世界が、特にアジアの諸国が、日本が過去の戦争を、過去の侵略を、その責任を、慰安婦の問題を、賠償の問題を、誠心誠意取り上げ、謝罪したことを高く評価してます。国会議員の三分の一を占めるクリスチャンの血の滲むような努力でようやく過去をしっかり見つめ、清算することができたのです。アジア諸国における過去の傷を癒し、和解を生み出したのです。いまは戦争犠牲者の記念碑だけが建てられています。

日本のそのような姿勢を世界が歓迎しています。それだけ世界のなかでの責任が大きくなっています。世界の各地の紛争、国同士の戦争、人種間の争いに積極的に和解の道を見つけだそうと日本政府は努めています。日本は過去の経験を踏まえて平和を説くことができるのです。積極的に平和の特使を送っています。キリストの犠牲の意味が浸透しているのが分かります。日本は世界のために存在しているのです。世界に貢献しています。

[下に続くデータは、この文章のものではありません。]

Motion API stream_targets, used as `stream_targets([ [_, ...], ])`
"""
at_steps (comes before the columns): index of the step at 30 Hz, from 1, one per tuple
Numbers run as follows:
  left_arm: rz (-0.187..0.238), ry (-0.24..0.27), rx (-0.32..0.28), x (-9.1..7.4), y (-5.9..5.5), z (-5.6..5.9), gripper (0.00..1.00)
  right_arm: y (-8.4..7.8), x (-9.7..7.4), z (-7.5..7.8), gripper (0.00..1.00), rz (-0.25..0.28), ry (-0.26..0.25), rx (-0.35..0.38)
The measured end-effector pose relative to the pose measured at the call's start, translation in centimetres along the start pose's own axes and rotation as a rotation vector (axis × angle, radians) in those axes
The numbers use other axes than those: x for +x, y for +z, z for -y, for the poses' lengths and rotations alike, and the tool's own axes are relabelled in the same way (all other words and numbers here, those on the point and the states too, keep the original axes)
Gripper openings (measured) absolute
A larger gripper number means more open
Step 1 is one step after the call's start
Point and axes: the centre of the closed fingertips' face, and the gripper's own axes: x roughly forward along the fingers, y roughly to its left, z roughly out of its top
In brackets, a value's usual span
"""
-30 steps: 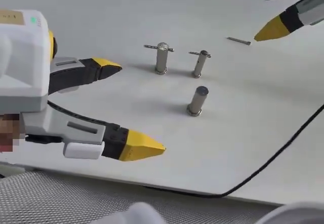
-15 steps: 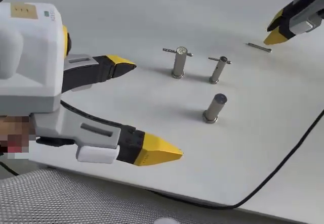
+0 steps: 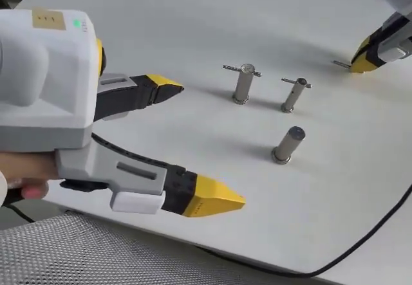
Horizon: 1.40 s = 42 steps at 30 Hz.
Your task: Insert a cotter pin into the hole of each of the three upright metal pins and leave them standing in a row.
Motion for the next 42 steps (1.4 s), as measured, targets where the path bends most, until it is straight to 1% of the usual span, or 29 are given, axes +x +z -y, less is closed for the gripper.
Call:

日本を覆っていた闇から解放されています。新しい風が吹いています。靖国の森に吸い込まれるようなおぞましい感覚から解き放たれています。森の奥にも、林の影にも、夜の暗闇にも恐れを感じなくなりました。日本の自然が、日本人の心が大きく開かれています。人の意見に耳を傾け、世界の人の痛みを痛みとすることができます。経済の潤いを世界に還元しています。教会はいつも新しい感覚で人をリードしています。教会の動きを社会は注目しています。停滞は許されないのです。

それでも教会は問題を抱えています。クリスチャンはどのように進んでいったらよいのか迷っています。そんなことも避けられないこととして社会に取り上がられます。マスコミの話題にあり、社会のテーマになり、神学の問題になり、哲学の課題になるのです。日本人のメンタリティーが聖書の世界とどのような関わるのか真剣に取り上げられています。聖書をテーマにした日本の作家の小説がベストセラーになっています。

日本の霊的な解放のために闘った殉教者の墓があります。最上川の上流の山形のある小さな村の「シオンの丘」にそのような殉教者の墓があります。日本の戦争責任を説き、天皇の戦争責任を説いて政府から目の敵にされ、右翼によって殺されたいち信徒の墓です。その死は大きな波紋を起こし、同調者を起こし、日本全土に広がっていきました。同じようになんにもの人がそのためにいのちを失うことになりました。そのような死は、しかし、国民を動かし、政府を動かすことになりました。キリスト教の精神を人々が知ることになりました。その人たちの殉教の墓があちこちにあります。殉教者を覚えることが教会の習慣になっています。